He has found the Modified Full Range Model does a good job in terms of describing in a general way the various leadership behaviours of successful CIOs. So far he has not been able to find corresponding specific CIO behaviours to match several behaviours within the Modified Full Range Model, but hopes to do so when his research is complete.

"The idea behind creating a mapping of CIO behaviours to the Full Range Model is that such a map would act as a first step in CIO leadership development. The Full Range Model has been validated by research, and by creating a mapping of specific CIO behaviours we would be providing a pair of glasses to CIOs to make sense of their behaviours with their followers (that is, see it through the perspective of the Full Range Model) and understand what impact their different behaviours can have," Kahai says.

"Right now they may be executing some of these behaviours - but not knowing the relevance of these behaviours and what impact they could have and when they might be appropriate, acts as a barrier to the development of leadership potential. Of course, just knowing about the relevant leadership behaviours is not enough - their enactment and learning from them is vital to the development of leadership. Hence, the mapping is just a first step."
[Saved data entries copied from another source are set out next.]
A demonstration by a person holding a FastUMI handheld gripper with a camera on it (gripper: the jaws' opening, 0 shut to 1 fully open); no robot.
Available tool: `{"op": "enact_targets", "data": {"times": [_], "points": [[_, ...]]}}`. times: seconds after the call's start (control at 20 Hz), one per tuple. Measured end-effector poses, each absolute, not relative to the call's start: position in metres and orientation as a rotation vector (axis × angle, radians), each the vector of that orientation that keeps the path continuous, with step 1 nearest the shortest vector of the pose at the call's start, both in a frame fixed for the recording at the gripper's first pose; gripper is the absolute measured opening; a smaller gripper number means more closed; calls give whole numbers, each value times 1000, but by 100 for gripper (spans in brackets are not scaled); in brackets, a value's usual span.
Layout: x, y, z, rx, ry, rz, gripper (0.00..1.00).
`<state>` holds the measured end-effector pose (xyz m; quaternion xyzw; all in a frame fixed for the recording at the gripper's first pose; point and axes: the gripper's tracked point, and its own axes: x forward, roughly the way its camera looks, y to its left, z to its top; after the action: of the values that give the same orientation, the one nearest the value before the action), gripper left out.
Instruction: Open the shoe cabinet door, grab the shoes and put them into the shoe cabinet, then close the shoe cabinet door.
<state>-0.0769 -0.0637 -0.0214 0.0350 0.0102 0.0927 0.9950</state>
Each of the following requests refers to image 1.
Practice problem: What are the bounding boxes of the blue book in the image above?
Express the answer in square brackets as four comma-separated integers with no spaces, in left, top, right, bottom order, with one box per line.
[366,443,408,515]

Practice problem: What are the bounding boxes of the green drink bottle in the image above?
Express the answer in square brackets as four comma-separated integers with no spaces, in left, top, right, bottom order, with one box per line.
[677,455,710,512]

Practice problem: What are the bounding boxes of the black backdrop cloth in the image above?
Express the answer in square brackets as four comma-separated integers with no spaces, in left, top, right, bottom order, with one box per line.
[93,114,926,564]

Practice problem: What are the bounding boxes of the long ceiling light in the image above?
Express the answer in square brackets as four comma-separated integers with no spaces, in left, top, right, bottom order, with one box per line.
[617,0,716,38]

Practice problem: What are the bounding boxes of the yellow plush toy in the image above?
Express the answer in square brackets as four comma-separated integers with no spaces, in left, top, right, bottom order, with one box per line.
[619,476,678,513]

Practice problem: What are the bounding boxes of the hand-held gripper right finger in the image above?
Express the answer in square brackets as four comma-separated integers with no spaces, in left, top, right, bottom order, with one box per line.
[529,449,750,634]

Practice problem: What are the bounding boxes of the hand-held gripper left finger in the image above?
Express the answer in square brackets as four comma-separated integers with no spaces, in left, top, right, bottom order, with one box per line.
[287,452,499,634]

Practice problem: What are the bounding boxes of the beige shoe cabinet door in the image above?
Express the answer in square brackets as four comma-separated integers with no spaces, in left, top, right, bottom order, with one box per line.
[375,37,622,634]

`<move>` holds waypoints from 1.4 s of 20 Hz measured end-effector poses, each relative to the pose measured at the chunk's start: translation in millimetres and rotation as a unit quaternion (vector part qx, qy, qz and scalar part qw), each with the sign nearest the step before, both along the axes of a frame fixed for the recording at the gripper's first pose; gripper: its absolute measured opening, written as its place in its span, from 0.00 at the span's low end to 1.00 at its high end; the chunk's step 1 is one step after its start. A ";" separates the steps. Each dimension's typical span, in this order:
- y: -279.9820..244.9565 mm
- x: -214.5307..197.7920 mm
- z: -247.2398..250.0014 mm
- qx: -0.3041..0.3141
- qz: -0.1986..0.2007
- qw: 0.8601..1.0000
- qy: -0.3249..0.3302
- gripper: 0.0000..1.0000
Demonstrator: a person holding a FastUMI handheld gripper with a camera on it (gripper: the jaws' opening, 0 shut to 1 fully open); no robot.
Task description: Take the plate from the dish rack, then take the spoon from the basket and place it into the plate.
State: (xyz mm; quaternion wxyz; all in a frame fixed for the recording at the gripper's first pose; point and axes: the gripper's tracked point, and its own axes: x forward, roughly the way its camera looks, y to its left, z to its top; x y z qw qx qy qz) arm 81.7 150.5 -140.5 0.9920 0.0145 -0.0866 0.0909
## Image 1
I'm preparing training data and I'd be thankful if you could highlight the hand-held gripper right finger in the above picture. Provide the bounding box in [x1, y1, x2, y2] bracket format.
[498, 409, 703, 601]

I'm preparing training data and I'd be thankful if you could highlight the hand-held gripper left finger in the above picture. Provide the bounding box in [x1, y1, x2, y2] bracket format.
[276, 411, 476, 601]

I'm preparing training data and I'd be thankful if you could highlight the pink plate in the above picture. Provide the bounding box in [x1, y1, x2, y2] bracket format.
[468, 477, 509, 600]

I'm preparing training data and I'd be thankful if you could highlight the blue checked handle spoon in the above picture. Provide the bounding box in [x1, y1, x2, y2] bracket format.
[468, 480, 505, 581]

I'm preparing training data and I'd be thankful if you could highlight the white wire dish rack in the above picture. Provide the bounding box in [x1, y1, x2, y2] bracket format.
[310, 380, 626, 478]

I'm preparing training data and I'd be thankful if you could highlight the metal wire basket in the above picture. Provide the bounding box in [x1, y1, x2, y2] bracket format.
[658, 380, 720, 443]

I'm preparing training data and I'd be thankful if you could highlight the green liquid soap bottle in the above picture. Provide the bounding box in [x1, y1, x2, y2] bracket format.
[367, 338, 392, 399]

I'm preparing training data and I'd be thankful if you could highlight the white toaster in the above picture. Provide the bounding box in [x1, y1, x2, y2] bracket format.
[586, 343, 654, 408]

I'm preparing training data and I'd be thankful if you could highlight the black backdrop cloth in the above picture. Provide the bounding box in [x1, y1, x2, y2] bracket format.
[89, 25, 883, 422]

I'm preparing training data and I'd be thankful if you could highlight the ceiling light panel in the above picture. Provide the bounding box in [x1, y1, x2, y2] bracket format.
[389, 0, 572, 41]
Avolio says those organizations that have been most successful in achieving dramatic transformations in their leadership systems have had several distinguishing characteristics:

• First, they have articulated in terms of new systems and processes what they are hoping and expecting to evolve.

• Second, they have realized the need to replace old systems, and have spent time retiring them, while in the midst of creating new ones.

• Third, they have considered the needs of individuals at all levels who are used to operating in a different way, and have taken the time to explain, justify and ultimately reward operating in new and substantially different ways. In this regard, they have involved those being affected in the process of change, by including their ideas, needs, concerns and aspirations as part of the process of change.

• Fourth, they have made it worthwhile to change, motivating individuals to operate in line with the new system's requirements.

• Fifth, they have provided the necessary education to change rather than simply assuming that people know how to change.

• Sixth, they have demonstrated the courage to stay on course, regardless of the resistance to change, and have been patient, allowing for mistakes to occur along the way.

Interestingly enough, each of the distinguishing characteristics mentioned above represents a form of leadership, often described and observed at a systemic or organizational level. Indeed, it requires leadership to successfully transform the leadership systems in our organizations, Kahai says.